In addition to screening time and success rates, cost per hit cluster could serve as another metric for comparing screening technologies. While in silico methods may initially seem more cost‐efficient, they can incur additional expenses such as software licensing fees and the complex synthesis of possibly false‐positive hits. Utilization of such a metric as KPI would encourage cost‐effective utilization of screening technologies.
GenAI
7
Unlike predictive models, generative AI lacks a ground truth to measure against. Therefore, technical metrics are often replaced by proxy metrics for quality (e.g., validity, synthesizability scores). However, we put forth “Attributed Impact,” as a strategic KPI for GenAI. This is defined as the number of AI‐proposed compounds (or fragments) that are subsequently synthesized and advanced by research teams. For example, once a compound idea or fragment can be confidently linked to GenAI's suggestion, tracking how often it appears incorporated in synthesized compounds provides a valuable metric for judging the impact of the system. But in practice, using such metrics may be complicated due to the size of chemical space and often small overlap between both design spaces [24]. Teams often refine AI suggestions, obscuring the link between the tool and the final molecule. A strict “exact match” KPI underestimates impact, while a loose metric overestimates it (claiming credit for obvious ideas). A balanced KPI could track “Novelty‐Weighted Uptake.” This measures synthesized compounds that (a) originated from GenAI and (b) demonstrate a defined dissimilarity threshold (e.g., Tanimoto < 0.8) from the project's existing chemical space. This ensures the KPI rewards innovative suggestions rather than just identifying obvious analogs and reduces the likelihood that the team would arrive at the same sufficiently dissimilar compound idea as the tool on their own.
ADME Models
8
For predictive ADME models, the goal is not just accurate prediction but decision support. The fundamental KPI is the reduction in the synthesis of compounds with undesirable profiles. This can be monitored by tracking the “Mean Property Shift,” the moving average of key endpoints (e.g., metabolic stability, permeability) of synthesized compounds over time. If the model is impactful, this average should trend towards desirable values. A lack of improvement in this KPI indicates essentially one of two failures: low model quality (technical failure) or low adoption (cultural failure). If technical metrics such as time‐split R^2^/MCC are high but the “Mean Property Shift” is flat, the focus must shift to KPIs in the area of adoption to ensure the models are actually being used to filter designs. Ensuring correct prospective deployment is critical, as high‐quality models may nonetheless underperform if not utilized effectively. An equally important consideration is the maintenance of core operational KPIs, including service uptime, robustness of the predictive framework, and response times, as these parameters are essential for ensuring consistent, real‐time utilization of the predictive tools.
Outlook
9
We recognize that our industry is at a transformational juncture, which may prompt us to rethink traditional KPIs in light of AI's vast potential. In the future, rather than relying solely on classical measures of progress (like optimization of multiparameter scores or key optimization parameters), we might gauge project success also by how rapidly model performance improves. This forward‐thinking approach encourages a steep learning curve right from a project's outset and fosters parabolic rather than linear advancements, potentially saving time and reducing costs over the long haul.

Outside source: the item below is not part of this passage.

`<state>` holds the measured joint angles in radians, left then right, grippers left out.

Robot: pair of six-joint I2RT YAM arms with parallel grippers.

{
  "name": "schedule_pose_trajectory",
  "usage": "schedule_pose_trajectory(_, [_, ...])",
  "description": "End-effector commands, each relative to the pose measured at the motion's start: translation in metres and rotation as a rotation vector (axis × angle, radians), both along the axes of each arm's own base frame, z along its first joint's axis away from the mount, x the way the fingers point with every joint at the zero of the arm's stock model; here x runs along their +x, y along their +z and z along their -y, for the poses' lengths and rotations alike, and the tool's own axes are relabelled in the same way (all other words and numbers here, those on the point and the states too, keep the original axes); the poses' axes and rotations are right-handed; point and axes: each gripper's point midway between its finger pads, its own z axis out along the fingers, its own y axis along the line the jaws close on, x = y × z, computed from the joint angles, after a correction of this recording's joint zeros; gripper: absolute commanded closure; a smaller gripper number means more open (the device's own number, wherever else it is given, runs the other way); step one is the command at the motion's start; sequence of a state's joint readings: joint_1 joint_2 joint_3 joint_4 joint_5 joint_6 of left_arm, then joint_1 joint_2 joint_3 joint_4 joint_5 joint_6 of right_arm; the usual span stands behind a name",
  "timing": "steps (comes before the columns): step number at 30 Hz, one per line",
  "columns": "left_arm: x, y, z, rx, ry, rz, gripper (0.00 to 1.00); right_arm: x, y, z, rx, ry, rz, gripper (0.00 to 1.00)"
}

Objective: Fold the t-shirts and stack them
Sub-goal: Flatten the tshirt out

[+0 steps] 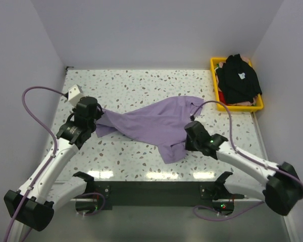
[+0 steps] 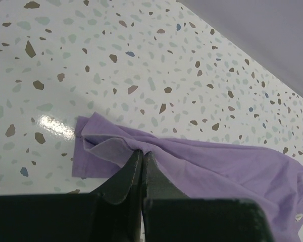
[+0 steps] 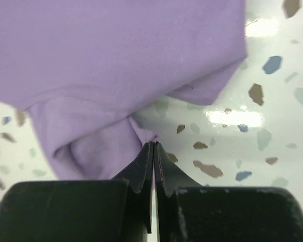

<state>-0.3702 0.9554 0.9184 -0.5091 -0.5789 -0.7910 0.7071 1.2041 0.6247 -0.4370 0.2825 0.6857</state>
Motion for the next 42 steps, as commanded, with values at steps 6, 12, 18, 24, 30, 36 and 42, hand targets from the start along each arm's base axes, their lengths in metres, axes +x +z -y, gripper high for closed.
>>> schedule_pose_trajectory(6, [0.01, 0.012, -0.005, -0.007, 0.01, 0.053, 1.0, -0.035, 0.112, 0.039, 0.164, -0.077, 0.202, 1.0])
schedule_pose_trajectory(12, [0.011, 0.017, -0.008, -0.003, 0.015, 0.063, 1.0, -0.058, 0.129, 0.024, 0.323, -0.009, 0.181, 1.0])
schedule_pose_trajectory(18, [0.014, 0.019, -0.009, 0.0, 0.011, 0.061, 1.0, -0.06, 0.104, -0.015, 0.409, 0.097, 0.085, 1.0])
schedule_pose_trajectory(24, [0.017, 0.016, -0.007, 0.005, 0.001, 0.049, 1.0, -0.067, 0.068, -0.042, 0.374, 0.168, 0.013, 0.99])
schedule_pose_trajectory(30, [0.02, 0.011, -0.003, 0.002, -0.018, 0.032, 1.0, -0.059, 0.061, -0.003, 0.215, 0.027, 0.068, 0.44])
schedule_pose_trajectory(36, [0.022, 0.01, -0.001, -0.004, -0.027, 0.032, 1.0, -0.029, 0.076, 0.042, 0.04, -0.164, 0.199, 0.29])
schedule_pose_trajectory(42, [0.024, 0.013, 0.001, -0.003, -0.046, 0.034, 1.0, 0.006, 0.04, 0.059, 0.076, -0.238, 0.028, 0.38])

To develop KPIs towards more reliable predictors of success, longitudinal correlation studies could investigate the link of early‐stage strategic KPIs (such as “Velocity Inflection” or “Bypass Rate”) to top‐line deliverables such as efficiency and speed. Further, defining and standardizing the proposed “Digitizability Score” by determining which data factors (e.g., structural availability vs. assay variance) best predict AI amenability would enable adequate benchmarking. Finally, exploring the human–AI interaction—specifically how behavioral aspects like trust influence decision quality—would provide insights for augmented intelligence systems.

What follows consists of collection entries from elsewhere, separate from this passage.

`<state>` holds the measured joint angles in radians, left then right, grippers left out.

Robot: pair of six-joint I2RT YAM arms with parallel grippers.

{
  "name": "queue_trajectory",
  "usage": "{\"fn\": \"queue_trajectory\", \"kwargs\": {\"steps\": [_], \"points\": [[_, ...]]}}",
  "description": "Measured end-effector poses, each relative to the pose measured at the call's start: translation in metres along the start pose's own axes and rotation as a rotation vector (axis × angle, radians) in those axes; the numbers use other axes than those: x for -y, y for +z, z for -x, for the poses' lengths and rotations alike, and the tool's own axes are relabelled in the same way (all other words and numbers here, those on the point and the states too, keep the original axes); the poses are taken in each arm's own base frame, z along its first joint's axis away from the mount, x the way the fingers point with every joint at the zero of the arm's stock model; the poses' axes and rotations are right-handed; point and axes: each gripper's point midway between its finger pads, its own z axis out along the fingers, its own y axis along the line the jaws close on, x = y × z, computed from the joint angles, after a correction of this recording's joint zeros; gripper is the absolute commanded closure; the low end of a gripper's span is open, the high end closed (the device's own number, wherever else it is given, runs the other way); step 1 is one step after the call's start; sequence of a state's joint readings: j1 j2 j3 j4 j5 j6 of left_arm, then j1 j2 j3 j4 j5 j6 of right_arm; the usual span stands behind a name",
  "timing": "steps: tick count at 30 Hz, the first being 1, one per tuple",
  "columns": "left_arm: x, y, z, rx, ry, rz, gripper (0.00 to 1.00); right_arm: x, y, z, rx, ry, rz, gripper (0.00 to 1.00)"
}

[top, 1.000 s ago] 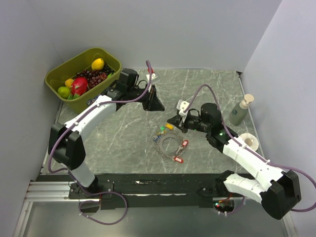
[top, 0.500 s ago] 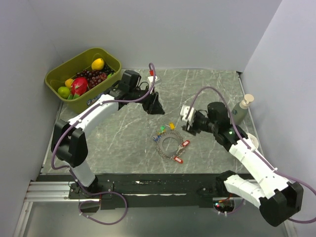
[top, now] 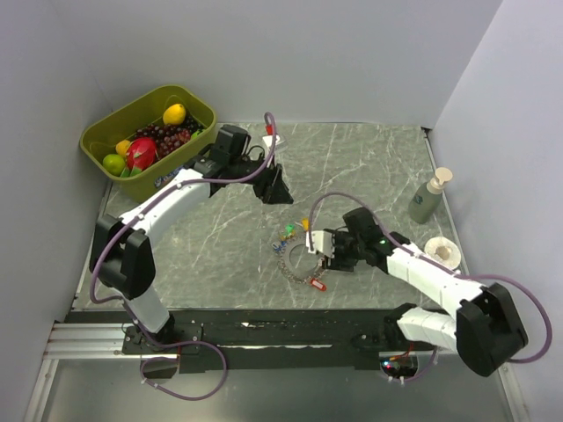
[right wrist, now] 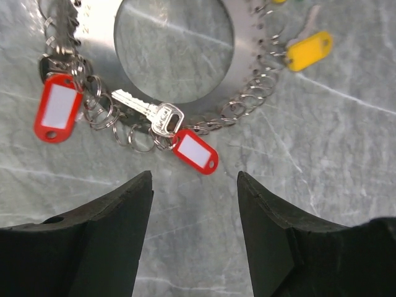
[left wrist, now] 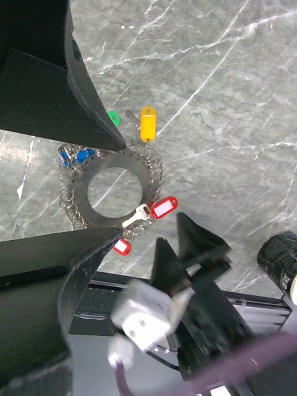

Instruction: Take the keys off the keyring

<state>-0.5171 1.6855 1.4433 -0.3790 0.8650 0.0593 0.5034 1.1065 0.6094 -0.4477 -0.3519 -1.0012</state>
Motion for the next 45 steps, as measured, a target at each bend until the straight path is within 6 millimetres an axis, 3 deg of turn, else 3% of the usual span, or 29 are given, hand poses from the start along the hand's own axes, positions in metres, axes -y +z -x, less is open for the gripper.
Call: {"fn": "queue_trajectory", "kwargs": {"steps": [6,16,18,22,24,28,34,45], "points": [[0.005,-0.005,0.006,0.015,0.017,-0.001,0.42,-0.013,0.027,-0.024,-0.099,-0.037,0.03,0.37],[0.019,-0.016,0.015,0.05,0.057,-0.009,0.43,0.014,0.043,-0.028,-0.123,-0.081,-0.102,0.49],[0.02,-0.016,0.015,0.051,0.057,-0.012,0.43,0.017,0.045,-0.027,-0.122,-0.084,-0.112,0.54],[0.021,-0.016,0.015,0.051,0.056,-0.017,0.43,0.015,0.048,-0.026,-0.127,-0.098,-0.105,0.74],[0.021,-0.016,0.015,0.052,0.055,-0.021,0.43,0.012,0.05,-0.025,-0.127,-0.112,-0.096,0.75],[0.022,-0.016,0.015,0.052,0.051,-0.022,0.42,0.013,0.051,-0.021,-0.127,-0.138,-0.103,0.86],[0.022,-0.016,0.015,0.052,0.048,-0.023,0.43,0.018,0.044,-0.015,-0.111,-0.158,-0.145,1.0],[0.024,-0.017,0.017,0.058,0.044,-0.041,0.44,0.043,-0.002,0.022,0.001,-0.178,-0.296,1.0]]}}
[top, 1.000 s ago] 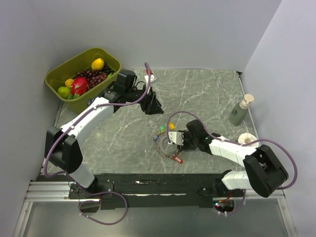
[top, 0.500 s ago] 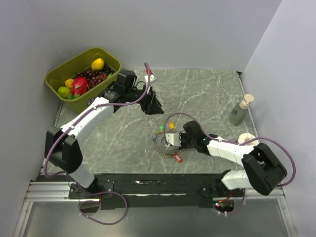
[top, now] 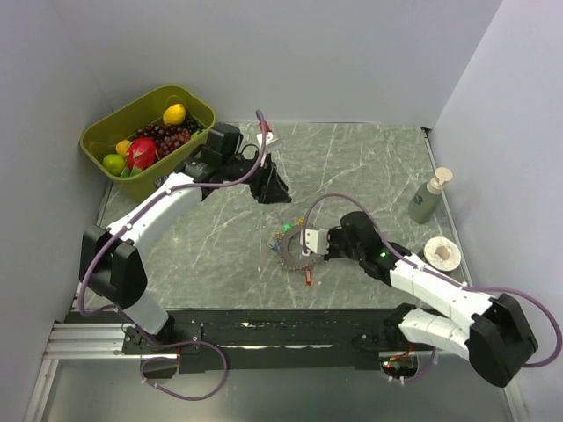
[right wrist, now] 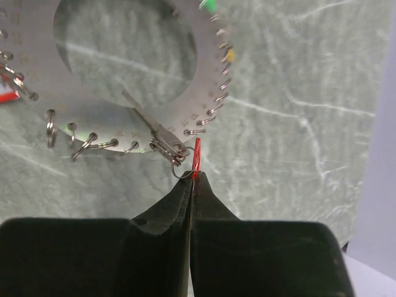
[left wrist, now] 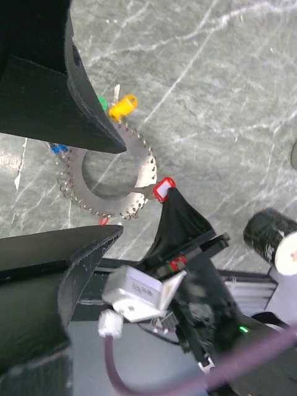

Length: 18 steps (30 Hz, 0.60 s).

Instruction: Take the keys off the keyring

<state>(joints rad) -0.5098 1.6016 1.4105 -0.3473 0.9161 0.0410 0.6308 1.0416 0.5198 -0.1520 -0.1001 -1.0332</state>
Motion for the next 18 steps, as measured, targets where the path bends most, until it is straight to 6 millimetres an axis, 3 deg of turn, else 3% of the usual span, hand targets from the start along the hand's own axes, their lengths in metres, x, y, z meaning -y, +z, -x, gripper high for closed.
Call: {"fn": "queue_trajectory", "kwargs": {"steps": [10,18], "points": [[0.025,-0.002,0.0,0.008,0.002,-0.144,0.46,0.048,-0.044,0.06,0.18,0.066,-0.065,1.0],[0.039,-0.006,0.005,0.02,0.012,-0.196,0.46,0.087,-0.058,0.081,0.168,0.178,-0.108,1.0]]}}
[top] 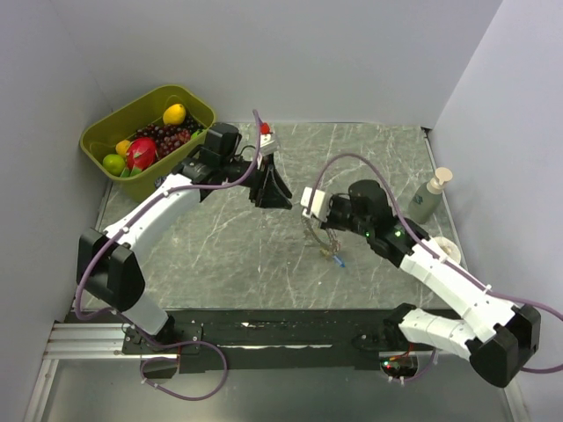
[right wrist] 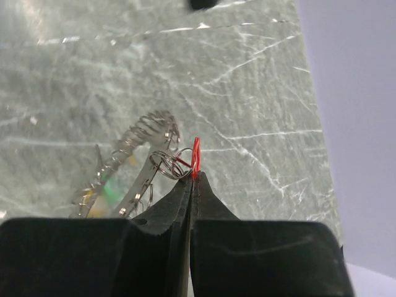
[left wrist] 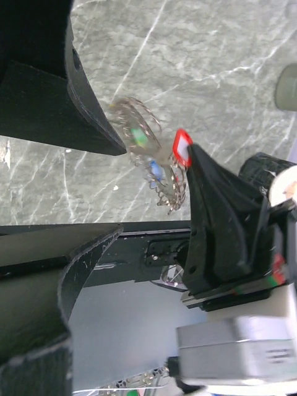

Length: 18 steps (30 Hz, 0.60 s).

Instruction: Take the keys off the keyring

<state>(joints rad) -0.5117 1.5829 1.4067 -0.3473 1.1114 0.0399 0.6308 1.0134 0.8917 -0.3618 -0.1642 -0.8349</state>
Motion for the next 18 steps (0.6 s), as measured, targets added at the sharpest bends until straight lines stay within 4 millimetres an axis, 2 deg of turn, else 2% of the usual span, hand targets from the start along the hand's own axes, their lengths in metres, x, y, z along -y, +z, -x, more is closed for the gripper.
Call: {"fn": "queue_trajectory", "kwargs": {"steps": [2,5,13,18], "points": [[0.004,0.0,0.003,0.006,0.011,-0.005,0.46,0.009,0.0,0.008,0.0,0.032,-0.013,1.0],[0.011,0.001,0.007,0.01,0.029,-0.013,0.46,0.012,-0.004,0.017,0.024,0.063,-0.014,1.0],[0.014,0.006,0.006,0.003,0.038,-0.008,0.45,-0.005,-0.012,0.026,0.072,0.107,0.059,1.0],[0.004,0.012,0.0,-0.011,0.023,0.002,0.44,-0.013,-0.027,0.037,0.12,0.117,0.102,1.0]]}}
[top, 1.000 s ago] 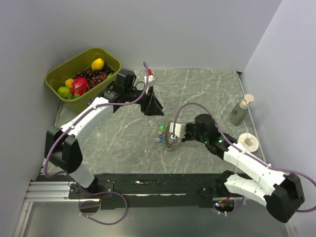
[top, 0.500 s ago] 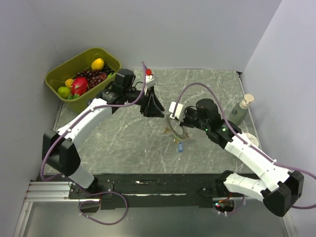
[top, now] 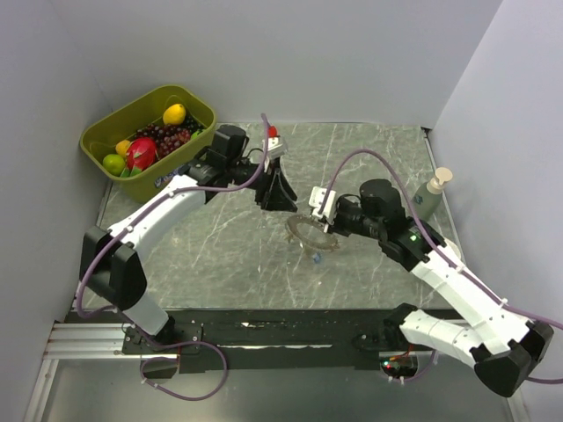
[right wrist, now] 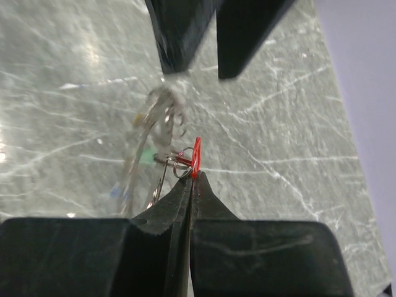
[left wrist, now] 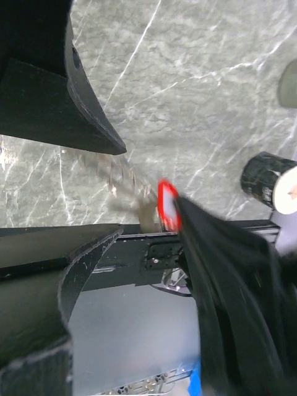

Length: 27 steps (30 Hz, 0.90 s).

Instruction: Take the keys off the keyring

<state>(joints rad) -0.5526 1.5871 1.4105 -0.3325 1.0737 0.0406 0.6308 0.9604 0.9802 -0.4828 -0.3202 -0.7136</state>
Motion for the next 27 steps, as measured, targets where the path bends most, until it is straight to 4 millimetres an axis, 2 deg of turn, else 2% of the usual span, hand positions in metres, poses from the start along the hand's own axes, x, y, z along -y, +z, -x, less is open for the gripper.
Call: {"fn": "queue_trajectory", "kwargs": {"steps": [4,8,18,27], "points": [[-0.009,0.013,-0.013,-0.038,-0.03,-0.01,0.43,0.001,-0.012,0.018,0.055,0.0,0.005,1.0],[-0.006,0.02,-0.023,-0.065,-0.052,-0.033,0.43,0.002,-0.018,0.028,0.089,-0.006,-0.001,1.0],[0.005,0.021,-0.021,-0.058,-0.052,-0.088,0.42,0.015,-0.017,0.019,0.051,-0.005,-0.08,1.0],[0.008,0.021,-0.019,-0.051,-0.055,-0.108,0.38,0.033,-0.016,0.023,0.058,0.027,-0.167,1.0]]}}
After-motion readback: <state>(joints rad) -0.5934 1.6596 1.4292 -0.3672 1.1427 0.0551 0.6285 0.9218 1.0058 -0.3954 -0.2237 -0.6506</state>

Moreover, our current ability to use pre‐AI projects as a baseline uniquely positions us to assess AI's impact—a measurement opportunity that will fade as these projects recede into history.
Conclusion
10
Although KPIs are often viewed with skepticism by scientists [9], they remain a fundamental management tool. We believe that, when proactively and thoughtfully designed, KPIs can play a useful role in tracking the impact of predictive tools, improving their adoption and fostering innovation in pharmaceutical R&D. By providing quantitative insights, KPIs can help decision‐makers assess the value of predictive approaches, ultimately accelerating the development of innovative medicines and reducing cost. Table 1 provides a summary of the KPIs put forth in this perspective, which are designed to capture the distinct value drivers of modern digital tools.
As researchers in the pharmaceutical industry, we recognize that even defined metrics like those above are not perfect tools and may sometimes oversimplify complex scientific processes. However, when aligned with the goals of science and innovation, they can serve as a bridge between research efforts and corporate decision‐making. While not without their limitations, KPIs can be a helpful tool to improve the adoption of predictive models and inform teams on the success of the optimization strategy they apply. Thereby, they support the development of innovative medicines that reach patients faster, more affordably, and—ideally—with greater reliability and consistency.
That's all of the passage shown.